In electrostatic, the electric field due to point charge Q is given by

  E=$\frac{KQ}{r^2}$       where K is coulomb constant = $9\times10^9$ N-m^2/C^2

According to the question

                    Electric charge $Q_{1}$ =+6.00$\mu$C (Left) and $Q_{2}$ = - 2.50 $\mu$C(Right) located by joining the line distance 1.00 m. Now let point “o” is located X m distance relative to positive charge (+6.00$\mu$C) where the net electric field is zero and remaining distance become (1-X).

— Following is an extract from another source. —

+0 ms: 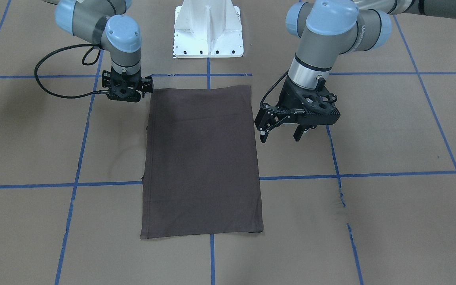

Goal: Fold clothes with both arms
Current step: 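Lower the left gripper to the shirt's near corner while the right gripper moves to mid-edge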

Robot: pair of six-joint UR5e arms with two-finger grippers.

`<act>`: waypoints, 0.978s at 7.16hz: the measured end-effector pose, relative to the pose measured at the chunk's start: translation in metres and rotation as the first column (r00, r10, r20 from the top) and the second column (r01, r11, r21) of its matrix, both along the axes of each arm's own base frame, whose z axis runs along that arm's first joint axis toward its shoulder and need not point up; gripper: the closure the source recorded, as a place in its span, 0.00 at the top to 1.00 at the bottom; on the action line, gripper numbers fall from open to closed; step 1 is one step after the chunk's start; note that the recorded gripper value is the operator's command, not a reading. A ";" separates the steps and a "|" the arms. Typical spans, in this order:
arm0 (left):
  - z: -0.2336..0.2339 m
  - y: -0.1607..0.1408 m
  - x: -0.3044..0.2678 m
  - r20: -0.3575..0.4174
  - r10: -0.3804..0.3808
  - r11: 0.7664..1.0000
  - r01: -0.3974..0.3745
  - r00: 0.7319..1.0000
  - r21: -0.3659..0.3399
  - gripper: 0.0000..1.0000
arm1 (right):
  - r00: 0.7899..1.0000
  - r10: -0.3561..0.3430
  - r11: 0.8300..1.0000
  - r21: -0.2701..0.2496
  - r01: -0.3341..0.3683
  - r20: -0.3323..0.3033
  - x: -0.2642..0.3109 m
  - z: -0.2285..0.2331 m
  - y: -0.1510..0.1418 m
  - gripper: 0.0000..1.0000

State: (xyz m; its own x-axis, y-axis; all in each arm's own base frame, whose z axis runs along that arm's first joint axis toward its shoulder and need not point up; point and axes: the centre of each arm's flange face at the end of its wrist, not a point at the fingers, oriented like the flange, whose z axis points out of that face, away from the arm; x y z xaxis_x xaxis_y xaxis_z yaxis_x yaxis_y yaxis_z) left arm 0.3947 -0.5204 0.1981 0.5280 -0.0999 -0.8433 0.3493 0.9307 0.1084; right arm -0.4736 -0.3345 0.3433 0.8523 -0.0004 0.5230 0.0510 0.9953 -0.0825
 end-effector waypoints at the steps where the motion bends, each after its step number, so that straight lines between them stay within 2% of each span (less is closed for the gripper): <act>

$\frac{KQ_{1}}{X^2} + \frac{KQ}{(1-X)^2} =0$

$\frac{9\times10^9\times6.00\times10^{-6}}{X^2} + \frac{9\times10^9\times(-2.50)\times10^{-6}}{(1-X)^2} = 0$

after solving

$\Longrightarrow$ $\frac{6.00}{X^2} =\frac{2.50}{(1-X)^2}$

$\Longrightarrow$ $60\times(1-X)^2 = 25\times X^2$

$\Longrightarrow$ $60(1+X^2-2\times X) = 25\times X^2$

$\Longrightarrow$ $60+60\times X^2-120\times X = 25\times X^2$

$\Longrightarrow$ $35\times X^2-120\times X+60=0$

Divided this whole equation by 5 ,we get as follow

$\Longrightarrow$ $7\times X^2-24\times X+12 = 0$

 This is a quadratic equation in X. if quadratic equation is $ax^2+bx+c=0$ then its roots are found by using shridhar acharya formula as below

$x = \frac{(-b)±\sqrt{b^2-4\times a\times c}}{2\times a}$

therefore roots for above equation

$X= \frac{(-(-24))±\sqrt{24^2-4\times7\times12}}{2\times7}$

${X =\frac{(24±15.49)}{14}}$

By using positive sign

              $X=2.82 \space m$

This is an invalid answer because this distance is out of line joining of charges.

By using negative sign

          $\colorbox{aqua}{X =0.61\space m}$

This is valid answer because this is along the line joining the charges.

Therefore the distance relative to positive charge (+6.00$\mu$C) is 0.61 m.